> **TASK TO CARRY OUT**:
Extract the lines up to and including the one that contains "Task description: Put", starting with the first line of the entries below, and omit the pictures.

==== DATASET RECORDS ====

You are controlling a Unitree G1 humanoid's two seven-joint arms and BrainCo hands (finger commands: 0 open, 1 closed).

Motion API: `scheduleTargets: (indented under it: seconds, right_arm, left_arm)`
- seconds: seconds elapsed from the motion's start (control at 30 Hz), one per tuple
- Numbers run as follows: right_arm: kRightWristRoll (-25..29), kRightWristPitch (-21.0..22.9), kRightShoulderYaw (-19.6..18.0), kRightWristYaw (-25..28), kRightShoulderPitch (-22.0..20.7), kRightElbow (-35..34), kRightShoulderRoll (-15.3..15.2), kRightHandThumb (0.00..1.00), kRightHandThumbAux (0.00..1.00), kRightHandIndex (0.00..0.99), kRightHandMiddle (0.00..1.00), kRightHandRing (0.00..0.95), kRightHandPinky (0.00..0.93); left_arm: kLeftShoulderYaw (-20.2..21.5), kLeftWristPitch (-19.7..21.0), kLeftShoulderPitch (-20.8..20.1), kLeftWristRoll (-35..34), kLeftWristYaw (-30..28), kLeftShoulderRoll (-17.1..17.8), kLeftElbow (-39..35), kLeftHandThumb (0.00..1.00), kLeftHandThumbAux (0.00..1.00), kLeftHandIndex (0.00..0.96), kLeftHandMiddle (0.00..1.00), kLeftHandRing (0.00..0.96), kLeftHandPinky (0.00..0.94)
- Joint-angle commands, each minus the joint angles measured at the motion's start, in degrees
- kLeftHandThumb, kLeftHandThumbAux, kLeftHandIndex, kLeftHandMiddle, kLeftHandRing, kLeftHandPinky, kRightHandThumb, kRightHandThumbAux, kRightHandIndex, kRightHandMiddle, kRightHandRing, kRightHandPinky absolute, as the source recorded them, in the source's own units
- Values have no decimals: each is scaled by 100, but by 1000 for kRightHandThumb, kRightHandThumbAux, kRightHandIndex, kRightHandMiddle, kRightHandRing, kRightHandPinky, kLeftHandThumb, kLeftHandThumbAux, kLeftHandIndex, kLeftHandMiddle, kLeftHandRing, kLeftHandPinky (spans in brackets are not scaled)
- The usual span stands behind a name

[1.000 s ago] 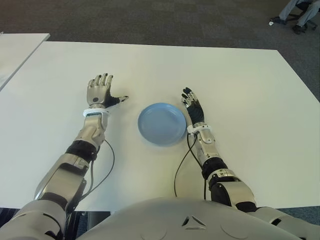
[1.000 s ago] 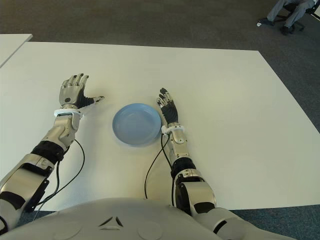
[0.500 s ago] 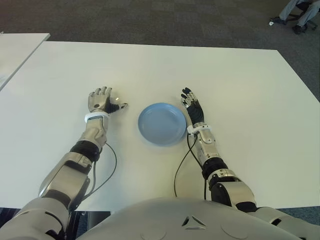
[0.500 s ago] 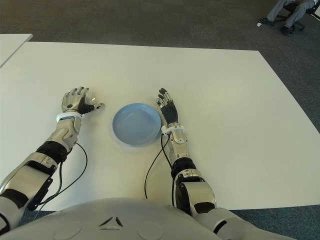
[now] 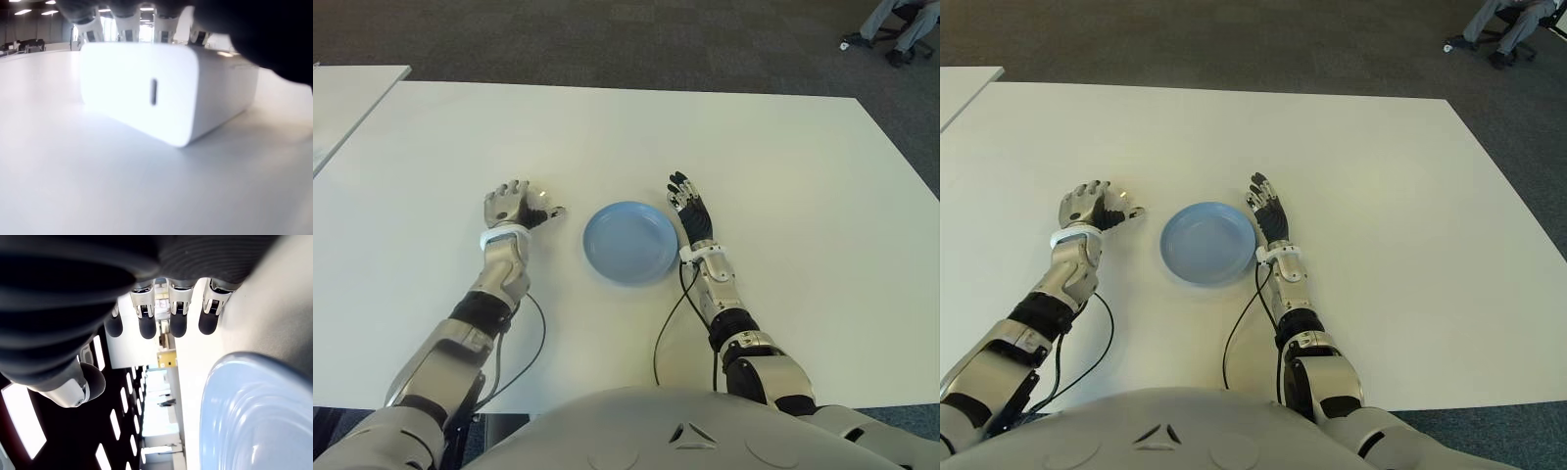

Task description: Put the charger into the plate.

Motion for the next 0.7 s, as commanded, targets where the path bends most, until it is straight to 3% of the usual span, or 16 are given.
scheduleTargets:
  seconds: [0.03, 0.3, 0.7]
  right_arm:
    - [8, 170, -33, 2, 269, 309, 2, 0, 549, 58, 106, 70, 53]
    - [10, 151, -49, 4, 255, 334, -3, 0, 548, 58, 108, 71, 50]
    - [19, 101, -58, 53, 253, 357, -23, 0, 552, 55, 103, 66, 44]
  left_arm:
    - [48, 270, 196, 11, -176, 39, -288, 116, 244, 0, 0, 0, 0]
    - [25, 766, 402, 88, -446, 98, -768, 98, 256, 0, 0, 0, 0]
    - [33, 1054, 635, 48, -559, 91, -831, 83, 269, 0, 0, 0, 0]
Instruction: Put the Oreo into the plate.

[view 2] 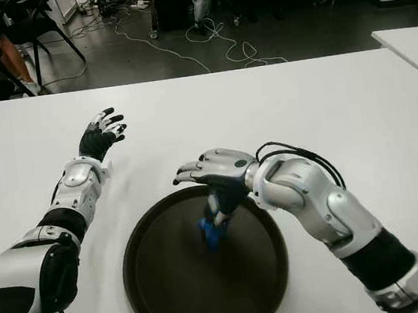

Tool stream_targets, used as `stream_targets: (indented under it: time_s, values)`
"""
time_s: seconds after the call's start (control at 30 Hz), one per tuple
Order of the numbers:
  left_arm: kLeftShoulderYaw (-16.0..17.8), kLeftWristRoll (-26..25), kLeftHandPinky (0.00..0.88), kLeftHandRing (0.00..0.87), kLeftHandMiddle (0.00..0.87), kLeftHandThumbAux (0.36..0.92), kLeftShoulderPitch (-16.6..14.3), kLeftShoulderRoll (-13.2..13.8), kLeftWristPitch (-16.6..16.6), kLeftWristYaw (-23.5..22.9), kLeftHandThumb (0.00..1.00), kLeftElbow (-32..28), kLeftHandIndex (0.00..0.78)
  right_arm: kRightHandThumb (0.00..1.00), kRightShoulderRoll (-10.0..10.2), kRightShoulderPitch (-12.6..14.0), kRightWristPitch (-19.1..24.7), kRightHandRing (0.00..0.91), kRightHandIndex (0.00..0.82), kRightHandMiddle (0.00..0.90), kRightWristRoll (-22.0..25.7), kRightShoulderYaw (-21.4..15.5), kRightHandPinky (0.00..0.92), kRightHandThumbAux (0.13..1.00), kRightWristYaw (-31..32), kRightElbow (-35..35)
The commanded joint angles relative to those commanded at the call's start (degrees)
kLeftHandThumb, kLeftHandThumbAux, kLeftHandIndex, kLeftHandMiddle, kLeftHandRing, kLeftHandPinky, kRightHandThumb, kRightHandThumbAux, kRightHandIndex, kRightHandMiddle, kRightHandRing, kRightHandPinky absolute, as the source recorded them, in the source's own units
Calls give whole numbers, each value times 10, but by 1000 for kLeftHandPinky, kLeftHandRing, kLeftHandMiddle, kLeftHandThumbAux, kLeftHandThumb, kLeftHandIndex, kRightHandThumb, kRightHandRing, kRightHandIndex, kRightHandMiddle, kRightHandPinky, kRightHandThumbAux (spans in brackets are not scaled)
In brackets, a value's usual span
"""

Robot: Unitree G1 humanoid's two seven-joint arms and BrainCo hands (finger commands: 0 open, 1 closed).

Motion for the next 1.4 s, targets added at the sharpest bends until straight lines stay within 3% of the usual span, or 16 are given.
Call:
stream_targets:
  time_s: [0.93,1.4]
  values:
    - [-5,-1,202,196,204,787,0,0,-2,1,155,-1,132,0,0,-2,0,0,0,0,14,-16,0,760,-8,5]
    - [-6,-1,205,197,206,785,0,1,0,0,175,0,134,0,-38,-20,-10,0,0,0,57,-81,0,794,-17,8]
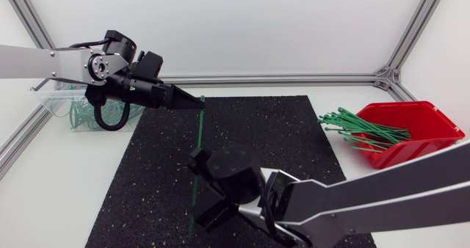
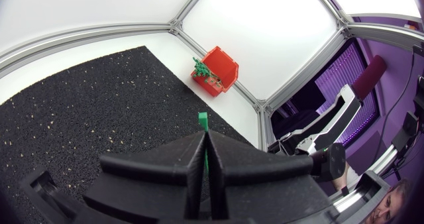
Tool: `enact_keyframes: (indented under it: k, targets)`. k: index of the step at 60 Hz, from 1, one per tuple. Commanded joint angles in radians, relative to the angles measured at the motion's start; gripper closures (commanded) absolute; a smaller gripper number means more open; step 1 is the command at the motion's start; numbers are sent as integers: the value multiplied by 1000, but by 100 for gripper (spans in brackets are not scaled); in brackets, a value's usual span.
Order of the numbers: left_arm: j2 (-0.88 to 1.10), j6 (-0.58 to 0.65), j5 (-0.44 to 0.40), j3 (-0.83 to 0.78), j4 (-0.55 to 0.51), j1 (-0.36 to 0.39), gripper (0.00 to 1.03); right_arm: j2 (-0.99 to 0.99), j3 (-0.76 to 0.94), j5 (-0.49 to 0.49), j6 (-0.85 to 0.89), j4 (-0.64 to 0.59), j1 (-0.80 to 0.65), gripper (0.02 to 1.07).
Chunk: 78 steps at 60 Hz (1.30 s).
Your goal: Take a green cable tie from the red box, thread the tail through the head to close it, then place it in the transparent bin on the left.
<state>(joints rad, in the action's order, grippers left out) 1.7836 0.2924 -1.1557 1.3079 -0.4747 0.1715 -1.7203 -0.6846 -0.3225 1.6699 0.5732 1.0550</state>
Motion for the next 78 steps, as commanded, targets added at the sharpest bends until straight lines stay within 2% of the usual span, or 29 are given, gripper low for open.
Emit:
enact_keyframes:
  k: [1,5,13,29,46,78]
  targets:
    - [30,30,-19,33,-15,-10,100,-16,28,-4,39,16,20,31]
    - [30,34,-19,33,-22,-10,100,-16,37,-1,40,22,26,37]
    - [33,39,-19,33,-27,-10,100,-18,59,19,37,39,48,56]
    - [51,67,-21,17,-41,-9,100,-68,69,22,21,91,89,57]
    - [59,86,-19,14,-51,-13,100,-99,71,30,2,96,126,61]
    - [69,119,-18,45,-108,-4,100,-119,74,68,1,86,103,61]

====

> **RESULT FOR THIS TASK**:
You are controlling a Unitree G1 humanoid's two seven-joint arms and BrainCo hands (finger commands: 0 open, 1 closed).

Motion API: `scheduleTargets: (indented under it: seconds, right_arm, left_arm)`
- seconds: seconds elapsed from the motion's start (control at 30 Hz), one per tuple
- Numbers run as follows: right_arm: kRightWristRoll (-25..29), kRightWristPitch (-21.0..22.9), kRightShoulderYaw (-19.6..18.0), kRightWristYaw (-25..28), kRightShoulderPitch (-22.0..20.7), kRightElbow (-35..34), kRightShoulderRoll (-15.3..15.2), kRightHandThumb (0.00..1.00), kRightHandThumbAux (0.00..1.00), kRightHandIndex (0.00..0.99), kRightHandMiddle (0.00..1.00), kRightHandRing (0.00..0.95), kRightHandPinky (0.00..0.93); left_arm: kLeftShoulderYaw (-20.2..21.5), kLeftWristPitch (-19.7..21.0), kLeftShoulderPitch (-20.8..20.1), kLeftWristRoll (-35..34), kLeftWristYaw (-30..28), kLeftShoulderRoll (-17.1..17.8), kLeftElbow (-39..35), kLeftHandThumb (0.00..1.00), kLeftHandThumbAux (0.00..1.00), kLeftHandIndex (0.00..0.96), kLeftHandMiddle (0.00..1.00), kLeftHandRing (0.00..0.96), kLeftHandPinky (0.00..0.94)
- Joint-angle commands, each minus the joint angles measured at the motion's start, in degrees
- kLeftHandThumb, kLeftHandThumbAux, kLeftHandIndex, kLeftHandMiddle, kLeftHandRing, kLeftHandPinky, kRightHandThumb, kRightHandThumbAux, kRightHandIndex, kRightHandMiddle, kRightHandRing, kRightHandPinky absolute, as the source recorded them, in the source's own units
- Values have no decimals: each is scaled by 100, but by 1000 for kRightHandThumb, kRightHandThumbAux, kRightHandIndex, kRightHandMiddle, kRightHandRing, kRightHandPinky, kLeftHandThumb, kLeftHandThumbAux, kLeftHandIndex, kLeftHandMiddle, kLeftHandRing, kLeftHandPinky (spans in brackets are not scaled)
- The usual span stands behind a name

[1.000 s ago] 
[1.000 s ago] 
[0.500 s ago] 
[0.500 s ago] 
[now] 

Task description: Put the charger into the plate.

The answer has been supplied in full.